(Required work) From the material below, work out how many lines contain "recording" and answer with the number only.

(Data)

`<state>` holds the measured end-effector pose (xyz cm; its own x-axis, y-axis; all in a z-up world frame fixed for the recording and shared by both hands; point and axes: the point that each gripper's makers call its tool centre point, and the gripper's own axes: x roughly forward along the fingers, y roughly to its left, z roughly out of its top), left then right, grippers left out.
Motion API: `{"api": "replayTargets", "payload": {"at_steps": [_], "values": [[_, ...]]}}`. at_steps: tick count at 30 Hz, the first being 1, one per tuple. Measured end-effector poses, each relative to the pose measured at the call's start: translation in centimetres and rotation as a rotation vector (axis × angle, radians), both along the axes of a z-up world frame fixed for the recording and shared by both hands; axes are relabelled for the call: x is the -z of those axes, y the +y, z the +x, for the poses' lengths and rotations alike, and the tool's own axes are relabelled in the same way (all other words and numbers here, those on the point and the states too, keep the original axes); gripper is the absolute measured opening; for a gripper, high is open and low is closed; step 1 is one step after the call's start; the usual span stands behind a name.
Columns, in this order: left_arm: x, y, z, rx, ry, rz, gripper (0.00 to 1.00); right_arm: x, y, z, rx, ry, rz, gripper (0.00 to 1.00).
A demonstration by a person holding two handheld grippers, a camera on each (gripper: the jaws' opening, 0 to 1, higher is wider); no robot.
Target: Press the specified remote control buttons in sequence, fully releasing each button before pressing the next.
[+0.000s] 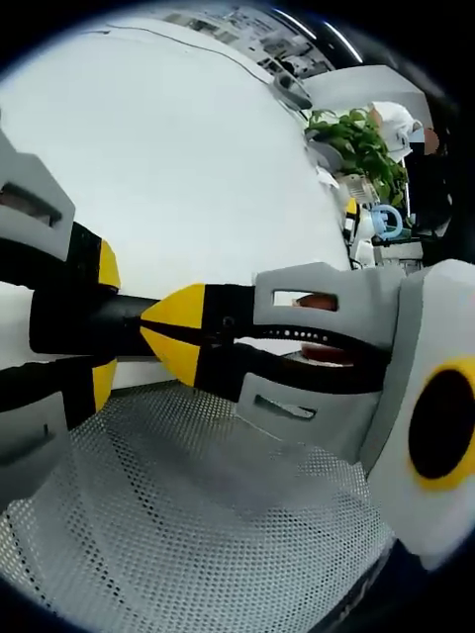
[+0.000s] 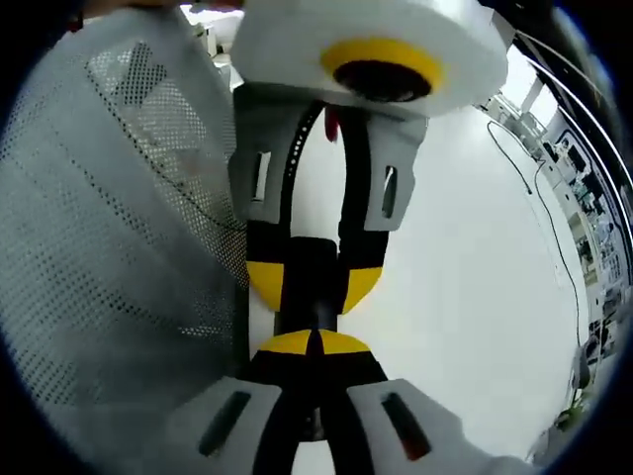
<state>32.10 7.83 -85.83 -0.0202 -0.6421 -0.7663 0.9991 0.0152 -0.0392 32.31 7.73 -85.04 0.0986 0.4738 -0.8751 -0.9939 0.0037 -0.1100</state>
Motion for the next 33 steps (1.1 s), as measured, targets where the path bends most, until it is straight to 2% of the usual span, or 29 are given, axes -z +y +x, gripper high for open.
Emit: {"api": "replayTargets", "payload": {"at_steps": [2, 5, 8, 12, 22, 28, 33], "values": [[0.01, 0.01, -0.02, 0.0, -0.001, 0.0, 0.26, -0.1, -0.01, -0.04, 0.05, 0.033, 0.032, 0.0], [-0.01, 0.01, -0.01, -0.002, 0.002, -0.005, 0.26, -0.2, -0.05, -0.42, 0.053, 0.053, 0.037, 0.0], [0.0, 0.0, 0.0, -0.002, 0.003, -0.005, 0.26, -0.06, 0.01, -0.22, 0.043, 0.008, 0.021, 0.0], [-0.02, -0.01, 0.01, -0.001, 0.003, -0.005, 0.26, -0.11, 0.03, -0.1, 0.05, 0.037, 0.034, 0.0], [0.0, 0.01, 0.03, -0.002, 0.004, -0.006, 0.26, -0.01, 0.48, -0.13, -0.015, -0.006, 0.015, 0.0], [-0.01, 0.01, 0.05, -0.005, 0.005, -0.006, 0.26, 0.03, 0.45, 0.04, 0.062, 0.018, 0.027, 0.0], [0.01, 0.02, 0.03, -0.005, 0.003, -0.006, 0.26, -0.18, 0.4, 0.01, 0.079, 0.036, 0.061, 0.0]]}}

(Answer to this exercise) 2